The EPA rejected a legal challenge in 2019, saying environmental groups had failed to prove that a ban was warranted. A spokesman says the EPA is reviewing the court decision.

NUCLEAR LAB-NEW MEXICO

US pushes ahead with nuclear plans despite watchdog concerns

ALBUQUERQUE, N.M. (AP) — The federal agency that oversees U.S. nuclear research and bomb-making has signed off on the design and cost range for investments needed for a project to manufacture key components for the nation’s nuclear arsenal.

The plan calls for making at least 30 plutonium cores per year at Los Alamos National Laboratory in northern New Mexico.

The National Nuclear Security Administration says design and construction could cost upwards of $4 billion initially. Lab Director Thom Mason said the goal is not to expand the arsenal but to extend the life of the existing stockpile. The nuclear agency says most of the cores in the stockpile date back to the 1970s and 1980s.

Critics are fearful that the project will result in factories that resemble the Rocky Flats facility in Colorado, which had a long history of leaks, fires and environmental violations and needed a $7 billion cleanup that took years to finish.

VIRUS OUTBREAK-CALIFORNIA TOURISM-DISNEYLAND

Disneyland opening highlights California’s COVID turnaround

ANAHEIM, Calif. (AP) — Disneyland is reopening today, after a 13-month closure.

The iconic theme park in Southern California that was closed under the state’s strict virus rules will swing open its gates, albeit with limited capacity. Also, only in-state visitors are allowed, and hugs and handshakes with Mickey are out.
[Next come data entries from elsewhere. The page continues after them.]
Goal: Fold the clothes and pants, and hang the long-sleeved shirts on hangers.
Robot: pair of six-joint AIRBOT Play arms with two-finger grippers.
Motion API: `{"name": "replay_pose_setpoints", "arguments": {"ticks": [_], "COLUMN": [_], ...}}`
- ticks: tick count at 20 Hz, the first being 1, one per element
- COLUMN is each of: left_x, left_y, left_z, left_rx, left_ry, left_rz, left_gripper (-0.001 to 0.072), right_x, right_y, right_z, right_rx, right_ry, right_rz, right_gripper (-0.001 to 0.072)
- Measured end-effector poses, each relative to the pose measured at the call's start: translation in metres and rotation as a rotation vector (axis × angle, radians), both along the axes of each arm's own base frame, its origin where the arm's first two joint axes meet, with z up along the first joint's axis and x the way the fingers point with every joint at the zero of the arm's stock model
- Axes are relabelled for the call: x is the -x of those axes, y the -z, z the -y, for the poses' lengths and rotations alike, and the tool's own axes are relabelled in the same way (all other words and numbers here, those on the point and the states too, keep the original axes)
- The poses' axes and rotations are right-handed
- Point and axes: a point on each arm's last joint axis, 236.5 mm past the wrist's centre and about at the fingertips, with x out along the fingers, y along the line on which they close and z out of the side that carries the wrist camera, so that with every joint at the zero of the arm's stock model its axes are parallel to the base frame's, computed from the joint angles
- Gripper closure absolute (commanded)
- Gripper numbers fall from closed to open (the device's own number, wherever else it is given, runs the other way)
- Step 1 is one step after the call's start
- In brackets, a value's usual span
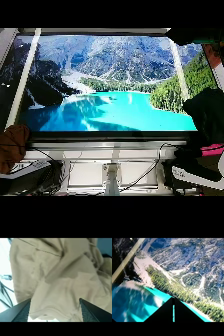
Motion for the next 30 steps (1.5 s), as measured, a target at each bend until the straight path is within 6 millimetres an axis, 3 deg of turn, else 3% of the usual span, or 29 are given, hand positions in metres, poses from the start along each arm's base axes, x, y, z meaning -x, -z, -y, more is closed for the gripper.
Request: {"name": "replay_pose_setpoints", "arguments": {"ticks": [7,13,14,15,16,17,20,22,25,28,30], "left_x": [0.003,0.001,0.001,0.001,0.001,0.000,-0.011,-0.039,-0.121,-0.213,-0.255], "left_y": [0.018,0.046,0.051,0.055,0.059,0.062,0.068,0.069,0.050,-0.015,-0.060], "left_z": [-0.007,-0.010,-0.010,-0.010,-0.010,-0.010,-0.005,0.005,0.030,0.061,0.085], "left_rx": [0.026,0.085,0.096,0.106,0.114,0.122,0.154,0.199,0.309,0.405,0.436], "left_ry": [-0.026,-0.026,-0.026,-0.026,-0.025,-0.022,-0.012,-0.025,-0.004,0.097,0.174], "left_rz": [0.010,-0.012,-0.016,-0.019,-0.023,-0.023,0.020,0.139,0.485,0.900,1.092], "left_gripper": [0.0001,0.0004,0.0040,0.0267,0.0600,0.0694,0.0692,0.0691,0.0693,0.0694,0.0693], "right_x": [0.000,0.000,0.000,0.000,0.000,0.000,0.000,0.000,0.000,0.000,0.000], "right_y": [0.000,0.000,0.000,0.000,0.000,0.000,0.000,0.000,0.000,0.000,0.000], "right_z": [0.000,0.000,0.000,0.000,0.000,0.000,0.000,0.000,0.000,0.000,0.000], "right_rx": [0.000,0.000,0.000,0.000,0.000,0.000,0.000,0.000,0.000,0.000,0.000], "right_ry": [0.000,0.000,0.000,0.000,0.000,0.000,0.000,0.000,0.000,0.000,0.000], "right_rz": [0.000,0.000,0.000,0.000,0.000,0.000,0.000,0.000,0.000,0.000,-0.001], "right_gripper": [0.0696,0.0695,0.0695,0.0696,0.0696,0.0695,0.0695,0.0696,0.0695,0.0696,0.0695]}}
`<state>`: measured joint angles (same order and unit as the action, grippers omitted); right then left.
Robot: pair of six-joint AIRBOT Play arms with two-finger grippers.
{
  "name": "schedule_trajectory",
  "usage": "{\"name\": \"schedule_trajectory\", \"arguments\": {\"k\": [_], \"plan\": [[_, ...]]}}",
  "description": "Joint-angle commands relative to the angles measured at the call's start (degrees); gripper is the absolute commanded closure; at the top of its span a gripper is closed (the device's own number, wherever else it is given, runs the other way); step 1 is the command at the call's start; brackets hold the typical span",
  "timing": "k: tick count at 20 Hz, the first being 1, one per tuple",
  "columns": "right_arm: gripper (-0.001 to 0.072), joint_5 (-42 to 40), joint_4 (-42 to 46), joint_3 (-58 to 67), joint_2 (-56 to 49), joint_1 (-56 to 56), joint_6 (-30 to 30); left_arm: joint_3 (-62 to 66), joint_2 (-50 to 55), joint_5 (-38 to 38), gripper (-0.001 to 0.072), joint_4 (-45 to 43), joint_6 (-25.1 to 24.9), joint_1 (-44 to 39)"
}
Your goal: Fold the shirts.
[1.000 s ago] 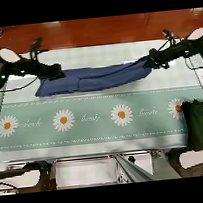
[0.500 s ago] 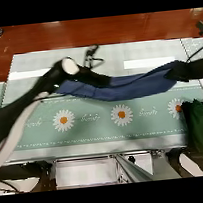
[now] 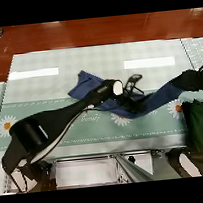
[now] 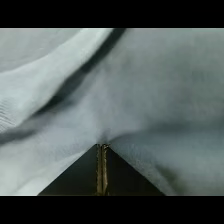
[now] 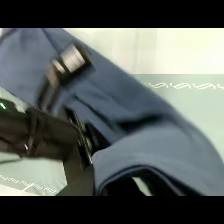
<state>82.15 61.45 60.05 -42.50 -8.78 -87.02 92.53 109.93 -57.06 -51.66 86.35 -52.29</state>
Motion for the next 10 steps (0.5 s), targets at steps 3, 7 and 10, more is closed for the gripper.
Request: {"name": "schedule_trajectory", "arguments": {"k": [3, 7, 10], "plan": [[0.0690, -0.59, -2.27, -0.07, 0.33, 0.20, 1.09, 2.58, -2.45, -9.88, 0.0688, -0.96, -1.55, 7.96], [0.0690, -5.11, -2.89, 1.92, -5.33, 9.75, -0.26, 2.51, -11.28, -17.18, 0.0688, -3.48, -1.60, 23.52], [0.0690, -11.45, -2.86, 8.94, -16.00, 19.39, -1.97, -3.32, -22.16, -17.88, 0.0687, -4.96, -1.31, 34.97]]}}
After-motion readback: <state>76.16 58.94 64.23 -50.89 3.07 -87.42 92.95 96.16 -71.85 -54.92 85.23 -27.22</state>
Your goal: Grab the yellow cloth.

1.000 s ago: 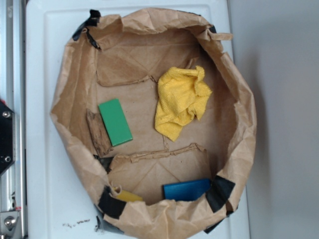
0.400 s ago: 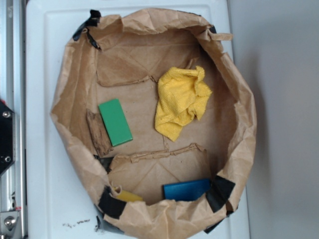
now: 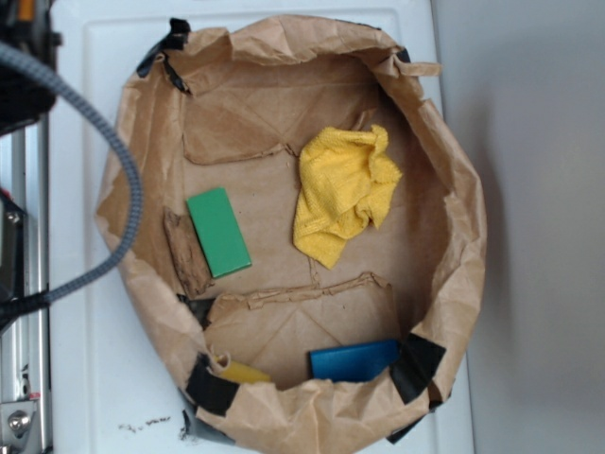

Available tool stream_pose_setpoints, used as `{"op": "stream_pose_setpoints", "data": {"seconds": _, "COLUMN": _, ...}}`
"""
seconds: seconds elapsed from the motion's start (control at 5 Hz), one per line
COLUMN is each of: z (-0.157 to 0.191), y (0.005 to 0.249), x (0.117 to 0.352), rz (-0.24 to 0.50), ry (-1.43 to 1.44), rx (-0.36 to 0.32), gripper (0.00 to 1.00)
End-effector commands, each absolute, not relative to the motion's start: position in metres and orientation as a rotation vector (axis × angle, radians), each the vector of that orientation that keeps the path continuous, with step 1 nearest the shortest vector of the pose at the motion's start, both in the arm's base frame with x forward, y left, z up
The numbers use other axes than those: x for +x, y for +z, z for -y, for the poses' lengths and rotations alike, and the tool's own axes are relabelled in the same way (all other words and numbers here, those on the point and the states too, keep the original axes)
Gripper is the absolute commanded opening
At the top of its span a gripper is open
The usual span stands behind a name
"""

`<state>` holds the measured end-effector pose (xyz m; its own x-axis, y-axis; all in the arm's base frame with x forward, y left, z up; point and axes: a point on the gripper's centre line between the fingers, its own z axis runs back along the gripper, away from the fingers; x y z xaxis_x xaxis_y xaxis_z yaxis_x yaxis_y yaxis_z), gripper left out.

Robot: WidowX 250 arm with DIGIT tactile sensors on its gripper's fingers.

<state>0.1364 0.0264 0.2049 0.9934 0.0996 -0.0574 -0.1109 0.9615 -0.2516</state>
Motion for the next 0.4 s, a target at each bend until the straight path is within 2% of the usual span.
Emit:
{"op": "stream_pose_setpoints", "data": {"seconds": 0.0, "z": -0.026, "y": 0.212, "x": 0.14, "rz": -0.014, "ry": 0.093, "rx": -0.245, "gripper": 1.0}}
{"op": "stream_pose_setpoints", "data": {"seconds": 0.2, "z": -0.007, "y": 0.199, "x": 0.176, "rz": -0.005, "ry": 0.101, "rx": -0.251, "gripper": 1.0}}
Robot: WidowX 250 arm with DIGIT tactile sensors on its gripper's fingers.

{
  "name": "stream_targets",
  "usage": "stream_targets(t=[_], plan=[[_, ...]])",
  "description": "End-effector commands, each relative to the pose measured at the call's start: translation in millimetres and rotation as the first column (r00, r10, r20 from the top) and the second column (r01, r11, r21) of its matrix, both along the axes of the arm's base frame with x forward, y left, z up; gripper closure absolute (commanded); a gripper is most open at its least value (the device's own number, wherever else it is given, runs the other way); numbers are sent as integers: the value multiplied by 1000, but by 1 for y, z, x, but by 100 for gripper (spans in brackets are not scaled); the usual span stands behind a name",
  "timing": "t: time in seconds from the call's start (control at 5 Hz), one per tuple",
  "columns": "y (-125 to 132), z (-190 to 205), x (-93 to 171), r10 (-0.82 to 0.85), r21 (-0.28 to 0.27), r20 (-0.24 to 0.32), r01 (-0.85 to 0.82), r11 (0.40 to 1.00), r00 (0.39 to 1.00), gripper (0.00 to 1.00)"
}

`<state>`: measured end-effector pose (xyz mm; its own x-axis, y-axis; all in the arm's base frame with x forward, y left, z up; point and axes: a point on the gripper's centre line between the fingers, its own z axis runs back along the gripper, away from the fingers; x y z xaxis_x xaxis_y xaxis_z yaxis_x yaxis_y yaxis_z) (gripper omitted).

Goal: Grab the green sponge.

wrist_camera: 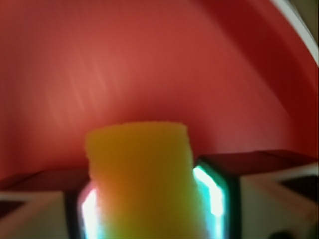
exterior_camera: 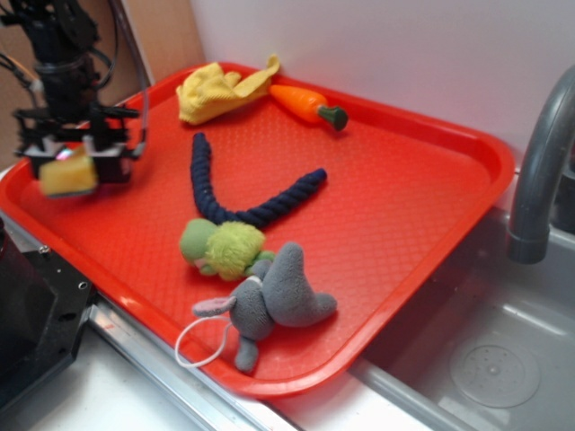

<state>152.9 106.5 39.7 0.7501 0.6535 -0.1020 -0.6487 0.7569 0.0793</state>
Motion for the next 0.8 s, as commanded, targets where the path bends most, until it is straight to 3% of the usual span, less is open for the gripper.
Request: stream_targets(t=[0.0, 0.2, 0.4, 0.6], plan=[[-20, 113, -7, -354, 104, 166, 341, 934, 920, 100], [-46, 163, 1, -557, 137, 184, 540, 831, 810, 100], [-60, 180, -2, -610, 206, 193, 576, 791, 769, 100], [-56, 183, -6, -581, 179, 241, 553, 814, 777, 100]])
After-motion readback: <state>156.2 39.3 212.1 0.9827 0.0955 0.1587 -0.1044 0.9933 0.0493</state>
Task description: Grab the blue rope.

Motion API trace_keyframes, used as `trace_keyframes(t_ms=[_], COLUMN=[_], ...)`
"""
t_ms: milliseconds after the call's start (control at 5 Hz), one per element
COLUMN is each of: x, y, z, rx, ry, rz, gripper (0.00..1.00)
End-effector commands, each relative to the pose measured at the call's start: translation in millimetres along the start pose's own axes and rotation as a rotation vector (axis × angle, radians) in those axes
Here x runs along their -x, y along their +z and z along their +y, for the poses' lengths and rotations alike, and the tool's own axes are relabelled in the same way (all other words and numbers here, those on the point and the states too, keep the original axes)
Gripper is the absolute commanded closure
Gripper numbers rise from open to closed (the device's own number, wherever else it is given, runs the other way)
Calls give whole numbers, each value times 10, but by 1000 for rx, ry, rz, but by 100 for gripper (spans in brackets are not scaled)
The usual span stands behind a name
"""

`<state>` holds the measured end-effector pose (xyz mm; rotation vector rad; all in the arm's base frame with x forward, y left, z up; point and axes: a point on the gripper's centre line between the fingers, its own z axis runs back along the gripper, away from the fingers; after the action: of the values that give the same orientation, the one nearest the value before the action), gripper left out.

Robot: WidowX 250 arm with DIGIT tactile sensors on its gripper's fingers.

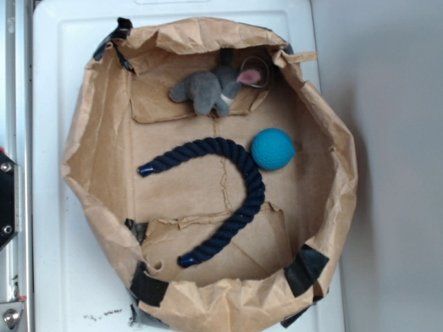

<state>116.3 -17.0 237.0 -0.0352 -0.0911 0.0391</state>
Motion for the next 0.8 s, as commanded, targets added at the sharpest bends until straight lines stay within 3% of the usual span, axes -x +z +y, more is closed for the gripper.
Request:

Industry experts say the reopening could encourage more Californians to travel following a lengthy shut-in in a state that’s now seeing life spring back after a deadly winter virus surge.

California has the country’s lowest rate of new coronavirus cases, and more than half of eligible residents have received a vaccine dose. Gov. Gavin Newsom has said he hopes to broadly reopen the state in mid-June.